Al/Ni粉末复合材料冲击反应细观机制

Mesoscale Mechanism of the Shock Reaction of Al/Ni Powder Composites

为阐明含能结构材料冲击反应机理,开展以Al/Ni粉末复合材料为代表的含能结构材料冲击反应细观模拟研究。基于Al/Ni粉末复合材料的扫描电镜照片建立细观有限元模型,并结合Mie-Grüneisen状态方程描述Al/Ni粉末复合材料冲击压缩行为。在此基础上,基于反应扩散模型建立考虑多组分固相反应的Al/Ni粉末复合材料冲击反应细观模型,分析细观尺度上物质输运过程、冲击反应演化规律及冲击波传播特性。研究结果表明:Al/Ni粉末复合材料在冲击压缩速度(即粒子速度)为400 m/s时仅发生了微弱的化学反应,且化学反应程度随着冲击压缩速度的增大的加剧;化学反应最初发生于Al-Ni界面处,然后垂直于界面发展;冲击反应将引起材料冲击温度和压力的增高,同时对冲击波的传播起到强化作用。

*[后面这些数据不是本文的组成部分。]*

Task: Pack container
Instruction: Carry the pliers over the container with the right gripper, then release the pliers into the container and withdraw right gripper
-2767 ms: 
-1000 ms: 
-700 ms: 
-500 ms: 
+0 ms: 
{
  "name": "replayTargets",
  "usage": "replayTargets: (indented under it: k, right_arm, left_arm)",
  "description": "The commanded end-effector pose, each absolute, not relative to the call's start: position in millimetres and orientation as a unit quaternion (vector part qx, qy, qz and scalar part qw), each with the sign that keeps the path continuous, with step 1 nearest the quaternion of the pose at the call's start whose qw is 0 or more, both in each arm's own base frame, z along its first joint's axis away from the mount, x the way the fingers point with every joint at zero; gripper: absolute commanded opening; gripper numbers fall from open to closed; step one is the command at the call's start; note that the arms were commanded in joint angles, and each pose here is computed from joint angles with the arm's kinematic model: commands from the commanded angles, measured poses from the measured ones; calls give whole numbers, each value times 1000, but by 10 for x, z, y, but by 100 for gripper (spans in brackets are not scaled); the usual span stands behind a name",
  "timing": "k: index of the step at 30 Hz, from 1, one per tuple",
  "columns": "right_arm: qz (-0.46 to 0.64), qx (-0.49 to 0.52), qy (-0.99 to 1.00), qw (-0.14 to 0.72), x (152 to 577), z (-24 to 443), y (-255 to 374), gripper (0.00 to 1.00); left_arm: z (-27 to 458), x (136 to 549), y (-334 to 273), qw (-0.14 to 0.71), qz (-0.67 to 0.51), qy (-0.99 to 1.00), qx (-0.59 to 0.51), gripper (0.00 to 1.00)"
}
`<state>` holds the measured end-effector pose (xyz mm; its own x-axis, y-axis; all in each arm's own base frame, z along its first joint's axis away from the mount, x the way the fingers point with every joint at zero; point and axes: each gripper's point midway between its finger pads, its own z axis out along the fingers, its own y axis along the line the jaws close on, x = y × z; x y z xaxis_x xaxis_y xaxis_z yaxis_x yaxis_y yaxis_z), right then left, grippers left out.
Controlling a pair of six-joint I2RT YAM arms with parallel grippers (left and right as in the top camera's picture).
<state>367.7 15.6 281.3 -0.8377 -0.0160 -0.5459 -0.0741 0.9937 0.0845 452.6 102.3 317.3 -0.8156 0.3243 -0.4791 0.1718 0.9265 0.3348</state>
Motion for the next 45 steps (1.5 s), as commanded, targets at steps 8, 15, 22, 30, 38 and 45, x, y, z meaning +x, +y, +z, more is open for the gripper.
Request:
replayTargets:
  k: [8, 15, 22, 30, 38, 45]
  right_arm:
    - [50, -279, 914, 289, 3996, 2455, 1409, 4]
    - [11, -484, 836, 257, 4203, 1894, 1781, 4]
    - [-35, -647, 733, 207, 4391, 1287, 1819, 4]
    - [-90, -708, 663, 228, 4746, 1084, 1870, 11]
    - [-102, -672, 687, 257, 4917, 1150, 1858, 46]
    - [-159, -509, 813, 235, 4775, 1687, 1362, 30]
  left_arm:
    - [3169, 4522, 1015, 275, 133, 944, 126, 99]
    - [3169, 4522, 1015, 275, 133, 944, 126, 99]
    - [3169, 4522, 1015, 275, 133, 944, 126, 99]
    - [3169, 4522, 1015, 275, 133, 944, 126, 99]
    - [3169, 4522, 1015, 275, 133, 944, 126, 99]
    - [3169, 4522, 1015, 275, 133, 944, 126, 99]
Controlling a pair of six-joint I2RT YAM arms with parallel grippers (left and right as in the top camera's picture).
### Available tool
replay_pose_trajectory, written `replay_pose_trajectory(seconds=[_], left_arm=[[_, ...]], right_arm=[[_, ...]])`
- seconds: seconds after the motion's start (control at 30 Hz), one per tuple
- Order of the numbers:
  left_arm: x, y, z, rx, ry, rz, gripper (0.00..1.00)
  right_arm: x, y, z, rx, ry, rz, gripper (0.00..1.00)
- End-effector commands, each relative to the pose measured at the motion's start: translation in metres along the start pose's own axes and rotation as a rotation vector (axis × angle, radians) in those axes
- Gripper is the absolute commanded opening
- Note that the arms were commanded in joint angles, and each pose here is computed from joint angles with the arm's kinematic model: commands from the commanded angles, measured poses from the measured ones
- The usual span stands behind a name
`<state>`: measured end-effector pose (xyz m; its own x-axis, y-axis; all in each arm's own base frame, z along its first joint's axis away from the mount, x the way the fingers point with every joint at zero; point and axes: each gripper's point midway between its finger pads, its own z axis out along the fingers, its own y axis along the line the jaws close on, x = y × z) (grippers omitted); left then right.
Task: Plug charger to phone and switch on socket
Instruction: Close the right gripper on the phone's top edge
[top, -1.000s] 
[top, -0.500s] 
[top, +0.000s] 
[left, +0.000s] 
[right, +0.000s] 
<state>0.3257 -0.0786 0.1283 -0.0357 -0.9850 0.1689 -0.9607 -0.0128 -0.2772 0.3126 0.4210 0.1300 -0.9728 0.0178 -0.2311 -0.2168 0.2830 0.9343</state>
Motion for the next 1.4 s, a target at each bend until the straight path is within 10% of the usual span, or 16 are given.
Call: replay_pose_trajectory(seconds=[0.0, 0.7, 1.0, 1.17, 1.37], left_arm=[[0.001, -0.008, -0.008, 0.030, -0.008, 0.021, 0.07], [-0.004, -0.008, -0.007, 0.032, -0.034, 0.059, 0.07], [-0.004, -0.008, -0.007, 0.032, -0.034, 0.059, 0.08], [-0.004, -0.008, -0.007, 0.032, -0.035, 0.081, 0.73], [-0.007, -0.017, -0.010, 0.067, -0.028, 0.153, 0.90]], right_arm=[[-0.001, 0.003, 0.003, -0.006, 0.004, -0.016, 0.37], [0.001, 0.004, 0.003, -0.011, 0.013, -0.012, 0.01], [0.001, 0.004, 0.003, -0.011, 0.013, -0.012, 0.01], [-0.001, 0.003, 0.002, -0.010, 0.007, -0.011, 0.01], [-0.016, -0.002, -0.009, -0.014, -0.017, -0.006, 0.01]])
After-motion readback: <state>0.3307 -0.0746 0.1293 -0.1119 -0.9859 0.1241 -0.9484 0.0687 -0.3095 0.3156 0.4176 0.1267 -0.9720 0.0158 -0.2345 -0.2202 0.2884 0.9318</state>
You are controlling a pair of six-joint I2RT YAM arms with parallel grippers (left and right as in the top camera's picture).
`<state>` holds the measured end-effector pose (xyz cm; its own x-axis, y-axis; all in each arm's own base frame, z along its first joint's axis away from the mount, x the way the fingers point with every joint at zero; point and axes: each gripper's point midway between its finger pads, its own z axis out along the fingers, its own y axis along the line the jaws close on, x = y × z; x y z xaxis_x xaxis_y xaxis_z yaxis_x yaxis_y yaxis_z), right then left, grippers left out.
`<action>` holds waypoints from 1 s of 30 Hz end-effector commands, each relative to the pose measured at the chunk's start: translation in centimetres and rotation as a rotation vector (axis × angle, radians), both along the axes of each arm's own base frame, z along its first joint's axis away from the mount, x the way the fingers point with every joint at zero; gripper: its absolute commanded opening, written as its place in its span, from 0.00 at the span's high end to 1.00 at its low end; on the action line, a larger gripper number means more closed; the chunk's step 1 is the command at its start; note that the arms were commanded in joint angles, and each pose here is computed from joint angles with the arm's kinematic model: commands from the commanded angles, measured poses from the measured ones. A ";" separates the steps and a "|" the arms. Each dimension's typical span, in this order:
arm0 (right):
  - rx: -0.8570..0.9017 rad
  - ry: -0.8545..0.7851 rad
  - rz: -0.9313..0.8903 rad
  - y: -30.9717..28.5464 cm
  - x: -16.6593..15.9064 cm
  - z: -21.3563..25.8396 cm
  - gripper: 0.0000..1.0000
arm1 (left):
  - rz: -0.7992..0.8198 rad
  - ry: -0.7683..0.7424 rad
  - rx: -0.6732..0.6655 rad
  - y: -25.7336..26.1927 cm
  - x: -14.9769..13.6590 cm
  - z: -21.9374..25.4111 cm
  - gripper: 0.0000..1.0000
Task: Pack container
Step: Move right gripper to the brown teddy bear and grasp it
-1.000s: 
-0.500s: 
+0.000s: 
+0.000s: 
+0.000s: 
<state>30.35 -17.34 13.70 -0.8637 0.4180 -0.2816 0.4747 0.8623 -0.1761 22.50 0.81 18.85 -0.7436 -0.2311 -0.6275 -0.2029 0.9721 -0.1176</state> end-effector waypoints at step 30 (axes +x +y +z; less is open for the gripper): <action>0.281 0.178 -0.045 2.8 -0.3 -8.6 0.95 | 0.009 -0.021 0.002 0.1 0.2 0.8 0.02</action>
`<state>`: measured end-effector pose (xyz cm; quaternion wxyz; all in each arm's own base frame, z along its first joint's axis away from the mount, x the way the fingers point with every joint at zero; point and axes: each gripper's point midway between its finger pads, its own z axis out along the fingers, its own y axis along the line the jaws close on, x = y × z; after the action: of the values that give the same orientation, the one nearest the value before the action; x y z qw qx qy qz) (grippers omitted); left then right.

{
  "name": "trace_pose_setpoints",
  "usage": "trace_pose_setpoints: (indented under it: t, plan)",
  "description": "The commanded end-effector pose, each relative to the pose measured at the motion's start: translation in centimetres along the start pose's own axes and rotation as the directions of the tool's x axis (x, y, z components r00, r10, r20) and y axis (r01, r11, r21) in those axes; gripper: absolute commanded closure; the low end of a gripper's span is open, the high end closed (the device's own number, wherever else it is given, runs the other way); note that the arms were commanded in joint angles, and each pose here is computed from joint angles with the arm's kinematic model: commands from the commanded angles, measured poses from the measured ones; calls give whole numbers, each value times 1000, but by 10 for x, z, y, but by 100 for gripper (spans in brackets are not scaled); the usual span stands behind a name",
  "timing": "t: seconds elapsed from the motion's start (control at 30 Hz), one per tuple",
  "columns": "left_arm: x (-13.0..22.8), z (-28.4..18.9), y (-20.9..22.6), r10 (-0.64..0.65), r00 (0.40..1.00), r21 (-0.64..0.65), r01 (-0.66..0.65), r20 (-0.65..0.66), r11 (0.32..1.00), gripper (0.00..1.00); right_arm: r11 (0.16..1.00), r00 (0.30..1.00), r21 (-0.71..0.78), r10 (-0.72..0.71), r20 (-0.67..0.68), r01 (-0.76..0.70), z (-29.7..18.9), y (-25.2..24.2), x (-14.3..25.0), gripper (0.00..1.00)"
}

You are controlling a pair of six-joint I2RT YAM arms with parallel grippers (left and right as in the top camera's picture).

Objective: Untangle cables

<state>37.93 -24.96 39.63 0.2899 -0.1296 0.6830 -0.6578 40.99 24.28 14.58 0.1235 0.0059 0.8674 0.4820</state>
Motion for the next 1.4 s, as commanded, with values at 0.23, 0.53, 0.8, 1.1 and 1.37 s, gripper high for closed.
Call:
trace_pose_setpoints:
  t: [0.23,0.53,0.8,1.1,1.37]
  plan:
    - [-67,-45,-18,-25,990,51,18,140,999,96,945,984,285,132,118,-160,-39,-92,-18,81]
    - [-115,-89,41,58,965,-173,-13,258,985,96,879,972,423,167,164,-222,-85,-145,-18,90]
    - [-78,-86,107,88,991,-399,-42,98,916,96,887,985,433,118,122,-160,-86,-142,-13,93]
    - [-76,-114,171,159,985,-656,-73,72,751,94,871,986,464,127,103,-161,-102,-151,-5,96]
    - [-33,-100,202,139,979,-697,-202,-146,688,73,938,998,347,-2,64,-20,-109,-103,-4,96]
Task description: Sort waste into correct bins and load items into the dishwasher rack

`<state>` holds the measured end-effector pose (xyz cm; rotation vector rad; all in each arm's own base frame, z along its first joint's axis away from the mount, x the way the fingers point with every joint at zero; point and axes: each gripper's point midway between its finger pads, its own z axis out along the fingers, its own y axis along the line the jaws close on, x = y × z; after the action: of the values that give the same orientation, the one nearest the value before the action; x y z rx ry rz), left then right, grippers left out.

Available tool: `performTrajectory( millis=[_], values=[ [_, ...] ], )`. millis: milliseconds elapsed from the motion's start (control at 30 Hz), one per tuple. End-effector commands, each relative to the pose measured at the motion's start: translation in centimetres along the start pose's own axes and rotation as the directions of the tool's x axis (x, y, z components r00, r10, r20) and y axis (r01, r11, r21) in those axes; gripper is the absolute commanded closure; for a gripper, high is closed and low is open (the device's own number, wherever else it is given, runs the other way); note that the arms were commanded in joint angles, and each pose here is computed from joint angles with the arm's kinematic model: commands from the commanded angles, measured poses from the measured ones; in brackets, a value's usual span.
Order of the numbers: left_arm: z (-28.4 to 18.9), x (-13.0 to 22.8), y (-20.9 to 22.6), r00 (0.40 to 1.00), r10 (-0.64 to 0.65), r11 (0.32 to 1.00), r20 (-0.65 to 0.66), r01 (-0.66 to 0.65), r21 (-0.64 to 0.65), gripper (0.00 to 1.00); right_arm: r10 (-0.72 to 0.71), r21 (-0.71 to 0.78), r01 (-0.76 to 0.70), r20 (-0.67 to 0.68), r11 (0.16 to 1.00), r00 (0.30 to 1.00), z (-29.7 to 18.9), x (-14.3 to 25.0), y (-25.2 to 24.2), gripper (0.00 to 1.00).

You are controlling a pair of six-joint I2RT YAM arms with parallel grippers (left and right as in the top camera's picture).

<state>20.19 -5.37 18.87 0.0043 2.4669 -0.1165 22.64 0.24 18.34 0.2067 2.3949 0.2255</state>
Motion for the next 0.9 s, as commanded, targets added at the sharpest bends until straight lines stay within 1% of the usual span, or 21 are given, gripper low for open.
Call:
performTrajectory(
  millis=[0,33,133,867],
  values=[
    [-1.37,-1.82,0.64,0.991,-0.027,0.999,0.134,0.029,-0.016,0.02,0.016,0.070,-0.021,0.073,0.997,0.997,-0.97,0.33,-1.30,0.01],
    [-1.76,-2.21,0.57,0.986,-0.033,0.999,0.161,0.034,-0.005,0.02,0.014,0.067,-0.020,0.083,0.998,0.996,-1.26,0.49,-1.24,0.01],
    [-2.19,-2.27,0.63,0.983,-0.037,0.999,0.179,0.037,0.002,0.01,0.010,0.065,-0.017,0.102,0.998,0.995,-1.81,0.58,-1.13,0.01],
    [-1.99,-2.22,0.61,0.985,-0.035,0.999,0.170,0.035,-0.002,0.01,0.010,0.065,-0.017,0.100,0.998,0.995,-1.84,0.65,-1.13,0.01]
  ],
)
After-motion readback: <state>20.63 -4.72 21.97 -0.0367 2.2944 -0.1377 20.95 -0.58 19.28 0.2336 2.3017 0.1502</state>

Mesoscale simulation of the energy release behaviors of Al/Ni powder composites is conducted to clarify the mechanism of shock reaction.A mesoscale model is established based on the Scanning Electron Microscope image of the Al/Ni composite to reveal the microstructure.The dynamic behaviors of both Al and Ni particles are described using Mie-Grüneisen equation of state.Furthermore,a shock reaction model for the solid-phase reaction between multiple components is established based on the reaction diffusion model.The shock pressure,temperature distribution and propagation of shock waves are obtained to analyze the dynamic response of the Al/Ni powder compaction.On the other hand,the evolution of reactants and reaction products are obtained to analyze the mass diffusion process,evolution of the chemical reaction,and the Al/Ni powder composite on mesoscale.The results show that the Al and Ni particles deform violently after compression,causing high shock pressure and temperature in the Al/Ni powder composites.The material Ni is transported into Al particles due to the concentration gradient and shock-induced temperature rise.The chemical reaction in the Al/Ni powder composite will be initiated by a critical condition with the particle velocity at about 400 m/s.Once the particle velocity exceeds the critical value,the reaction will be intensified with the increase of particle velocity.The above results agree well with related experimental results.The reaction product is first produced at the Al-Ni interface and then grows perpendicularly to the interface,accompanied by the consumption of reactants.Therefore,the shock reaction is initiated at and developed from the Al-Ni interface.Furthermore,the shock reaction makes additional contribution to the shock pressure and temperature,especially near the Al-Ni interface.The shock velocity of shock waves in the Al/Ni powder compaction also exceeds the value without considering the reaction.